Being able to do this is a big step forward, in technological terms, from current methods of testing. “The way scientists test diseases is often by simulating that disease in an animal, normally in mice,” says Costa. “They call these ‘knock-out mice’, or ‘transgenic mice’, where you can change aspects of the mouse to kind of behave like the human disease.

“But the bottom line is, mice aren't humans, and especially with the heart, it's just fundamentally different, because the heart in a mouse will beat about seven or eight times a second, whereas a human heart beats about once a second.

“So it's faster and it's smaller. There are obvious differences which can have very fundamental consequences in terms of how the heart handles calcium, how the heart is susceptible to arrhythmias, how the heart contracts, and what the actual molecular interactions are within the heart muscle, which means the mouse just isn’t predictive of how human hearts behave.”

That’s where this product, which works by synergising the developed tissues themselves with the types of electric impulses that you would see in a human heart, offers something new and unique to the market. Costa is absolutely convinced Novoheart can be a success, citing the fact the company is already working in conjunction with some of the global pharmaceutical giants as evidence.

“I think this technology really has the potential to have a major disruptive impact on drug development,” adds Costa. “I think if we could shorten the amount of time that it takes to develop a drug to get approved, that would be a good thing.

“If you're going to invest in something, you need to have confidence that you're investing in the things that are likely to bear fruit, and if they're not going to work, then you want to know that as soon as possible so that you're not wasting time and effort.”

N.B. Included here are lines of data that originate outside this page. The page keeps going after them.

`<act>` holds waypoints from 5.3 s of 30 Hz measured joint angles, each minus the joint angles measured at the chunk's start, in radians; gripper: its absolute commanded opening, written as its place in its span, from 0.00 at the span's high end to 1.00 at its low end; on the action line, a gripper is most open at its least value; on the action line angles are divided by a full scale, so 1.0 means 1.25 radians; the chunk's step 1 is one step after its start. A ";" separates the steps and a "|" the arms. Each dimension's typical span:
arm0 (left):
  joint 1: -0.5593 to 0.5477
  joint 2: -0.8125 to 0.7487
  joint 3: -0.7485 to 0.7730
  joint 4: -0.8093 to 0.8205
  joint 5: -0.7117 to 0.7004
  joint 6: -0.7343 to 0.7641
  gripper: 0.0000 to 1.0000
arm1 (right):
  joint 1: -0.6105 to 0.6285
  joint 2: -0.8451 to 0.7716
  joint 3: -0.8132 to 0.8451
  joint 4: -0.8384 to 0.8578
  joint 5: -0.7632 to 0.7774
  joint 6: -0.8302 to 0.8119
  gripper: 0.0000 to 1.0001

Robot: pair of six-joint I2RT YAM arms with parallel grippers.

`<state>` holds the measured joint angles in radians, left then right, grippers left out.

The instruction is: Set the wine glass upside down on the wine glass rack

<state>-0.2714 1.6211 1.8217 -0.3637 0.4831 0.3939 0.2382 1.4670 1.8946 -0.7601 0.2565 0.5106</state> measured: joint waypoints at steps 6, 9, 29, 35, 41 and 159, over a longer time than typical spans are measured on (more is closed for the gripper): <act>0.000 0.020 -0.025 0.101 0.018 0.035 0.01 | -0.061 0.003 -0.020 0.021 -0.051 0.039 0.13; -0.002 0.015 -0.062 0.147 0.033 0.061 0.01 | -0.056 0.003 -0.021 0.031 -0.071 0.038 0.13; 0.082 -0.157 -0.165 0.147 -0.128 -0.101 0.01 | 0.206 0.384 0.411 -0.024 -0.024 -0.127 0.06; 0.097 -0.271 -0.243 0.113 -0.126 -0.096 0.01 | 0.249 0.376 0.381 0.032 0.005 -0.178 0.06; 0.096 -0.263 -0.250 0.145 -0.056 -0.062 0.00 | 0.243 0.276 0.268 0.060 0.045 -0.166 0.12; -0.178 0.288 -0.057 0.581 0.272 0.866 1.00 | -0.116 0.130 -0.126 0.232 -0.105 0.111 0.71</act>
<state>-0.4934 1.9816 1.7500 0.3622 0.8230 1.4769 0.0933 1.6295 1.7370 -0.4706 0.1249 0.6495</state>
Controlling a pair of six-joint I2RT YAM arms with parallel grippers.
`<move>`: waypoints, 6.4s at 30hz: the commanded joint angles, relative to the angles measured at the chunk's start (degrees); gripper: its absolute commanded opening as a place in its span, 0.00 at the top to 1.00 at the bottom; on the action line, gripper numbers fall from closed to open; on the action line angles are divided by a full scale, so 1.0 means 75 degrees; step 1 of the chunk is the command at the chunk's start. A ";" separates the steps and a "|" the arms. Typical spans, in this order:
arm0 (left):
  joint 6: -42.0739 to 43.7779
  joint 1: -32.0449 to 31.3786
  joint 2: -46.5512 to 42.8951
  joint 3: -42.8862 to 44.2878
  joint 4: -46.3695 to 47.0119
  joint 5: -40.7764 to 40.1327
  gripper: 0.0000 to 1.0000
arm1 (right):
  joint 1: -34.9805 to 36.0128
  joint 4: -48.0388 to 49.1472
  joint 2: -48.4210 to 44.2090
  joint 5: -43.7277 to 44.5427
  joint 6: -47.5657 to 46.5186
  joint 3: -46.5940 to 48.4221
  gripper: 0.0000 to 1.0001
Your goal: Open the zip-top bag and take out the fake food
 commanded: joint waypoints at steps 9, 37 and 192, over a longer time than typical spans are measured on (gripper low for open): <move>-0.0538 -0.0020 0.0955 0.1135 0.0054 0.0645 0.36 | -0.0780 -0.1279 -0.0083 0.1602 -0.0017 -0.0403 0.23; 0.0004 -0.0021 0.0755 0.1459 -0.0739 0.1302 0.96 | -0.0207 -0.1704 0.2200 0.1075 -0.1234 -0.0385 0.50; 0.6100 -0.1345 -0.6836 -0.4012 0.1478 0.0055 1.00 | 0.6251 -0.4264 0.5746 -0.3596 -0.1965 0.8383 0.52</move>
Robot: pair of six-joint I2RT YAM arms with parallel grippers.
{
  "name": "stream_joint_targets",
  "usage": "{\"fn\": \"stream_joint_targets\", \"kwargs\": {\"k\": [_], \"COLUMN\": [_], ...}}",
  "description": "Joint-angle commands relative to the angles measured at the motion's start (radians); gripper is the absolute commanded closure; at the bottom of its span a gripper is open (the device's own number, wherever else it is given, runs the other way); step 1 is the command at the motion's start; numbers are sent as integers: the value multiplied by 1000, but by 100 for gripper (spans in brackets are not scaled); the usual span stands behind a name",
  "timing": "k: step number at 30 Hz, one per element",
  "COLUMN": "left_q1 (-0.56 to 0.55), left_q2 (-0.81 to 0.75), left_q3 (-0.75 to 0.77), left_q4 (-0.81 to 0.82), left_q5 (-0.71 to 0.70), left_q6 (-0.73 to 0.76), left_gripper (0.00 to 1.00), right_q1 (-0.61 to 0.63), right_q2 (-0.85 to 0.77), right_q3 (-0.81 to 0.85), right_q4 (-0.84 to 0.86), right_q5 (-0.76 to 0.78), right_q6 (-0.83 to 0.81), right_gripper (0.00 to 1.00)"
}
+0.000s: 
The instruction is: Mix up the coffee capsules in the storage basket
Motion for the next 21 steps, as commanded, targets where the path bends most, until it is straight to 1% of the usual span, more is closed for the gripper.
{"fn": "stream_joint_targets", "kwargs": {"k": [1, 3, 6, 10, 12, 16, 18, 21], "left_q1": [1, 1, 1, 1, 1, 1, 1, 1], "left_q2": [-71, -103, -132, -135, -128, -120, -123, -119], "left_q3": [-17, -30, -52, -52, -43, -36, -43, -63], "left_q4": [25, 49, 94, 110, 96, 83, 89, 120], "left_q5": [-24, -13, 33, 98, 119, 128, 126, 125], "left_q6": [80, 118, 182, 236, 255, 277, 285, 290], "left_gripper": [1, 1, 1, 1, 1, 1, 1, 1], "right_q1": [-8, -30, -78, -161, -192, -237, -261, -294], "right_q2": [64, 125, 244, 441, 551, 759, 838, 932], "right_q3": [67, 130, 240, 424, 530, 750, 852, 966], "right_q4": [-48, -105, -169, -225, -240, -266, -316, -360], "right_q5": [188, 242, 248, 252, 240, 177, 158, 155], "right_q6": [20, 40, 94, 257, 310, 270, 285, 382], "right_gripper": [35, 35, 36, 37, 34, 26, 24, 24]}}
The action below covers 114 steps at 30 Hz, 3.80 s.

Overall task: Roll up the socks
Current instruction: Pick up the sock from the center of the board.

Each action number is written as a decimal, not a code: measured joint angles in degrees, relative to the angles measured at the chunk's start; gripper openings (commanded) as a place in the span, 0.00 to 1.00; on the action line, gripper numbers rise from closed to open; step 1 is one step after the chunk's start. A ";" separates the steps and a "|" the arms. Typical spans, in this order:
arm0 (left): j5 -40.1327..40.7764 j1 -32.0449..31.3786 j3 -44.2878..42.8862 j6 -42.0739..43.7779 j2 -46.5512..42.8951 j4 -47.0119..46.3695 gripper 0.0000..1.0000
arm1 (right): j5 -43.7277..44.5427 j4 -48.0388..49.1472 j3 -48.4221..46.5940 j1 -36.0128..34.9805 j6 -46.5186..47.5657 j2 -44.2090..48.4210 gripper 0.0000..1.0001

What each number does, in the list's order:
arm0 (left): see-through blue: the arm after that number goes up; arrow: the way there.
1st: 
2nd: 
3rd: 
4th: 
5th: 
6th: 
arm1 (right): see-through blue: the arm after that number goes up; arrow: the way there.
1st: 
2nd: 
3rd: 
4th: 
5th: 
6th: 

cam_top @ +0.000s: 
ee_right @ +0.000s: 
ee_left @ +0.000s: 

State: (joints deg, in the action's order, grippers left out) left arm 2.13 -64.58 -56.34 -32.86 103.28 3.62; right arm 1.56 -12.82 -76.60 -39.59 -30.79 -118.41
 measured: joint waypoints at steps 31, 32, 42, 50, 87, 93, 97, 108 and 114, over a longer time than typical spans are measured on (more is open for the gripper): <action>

Part of the reason for the $2-4bn figure mentioned above, says Costa, is that the cost is averaged out over such a low success rate. “If we can increase the denominator, that’s got to be a move forward,” says Costa. “You're still going to be putting in a lot of money into this development, but if you can get it to pay off more and generate more effective drugs, costs will go down… and hopefully that'll also restore consumer confidence in the industry.

“You know, these examples like Vioxx and things like that happening in the market, it makes people rightly concerned that the process is a broken process,” Costa emphasises. “I think that is true, and I think Novoheart is a novel way to fix that process and hopefully, if the cost can go down, success rates will go up and we'll start seeing more drugs. The pipeline has been kind of drying out, because there's not enough companies that have the resources to invest in this process.

“Hopefully Novoheart can reinvigorate the whole drug development industry, and have a major impact on patient health.”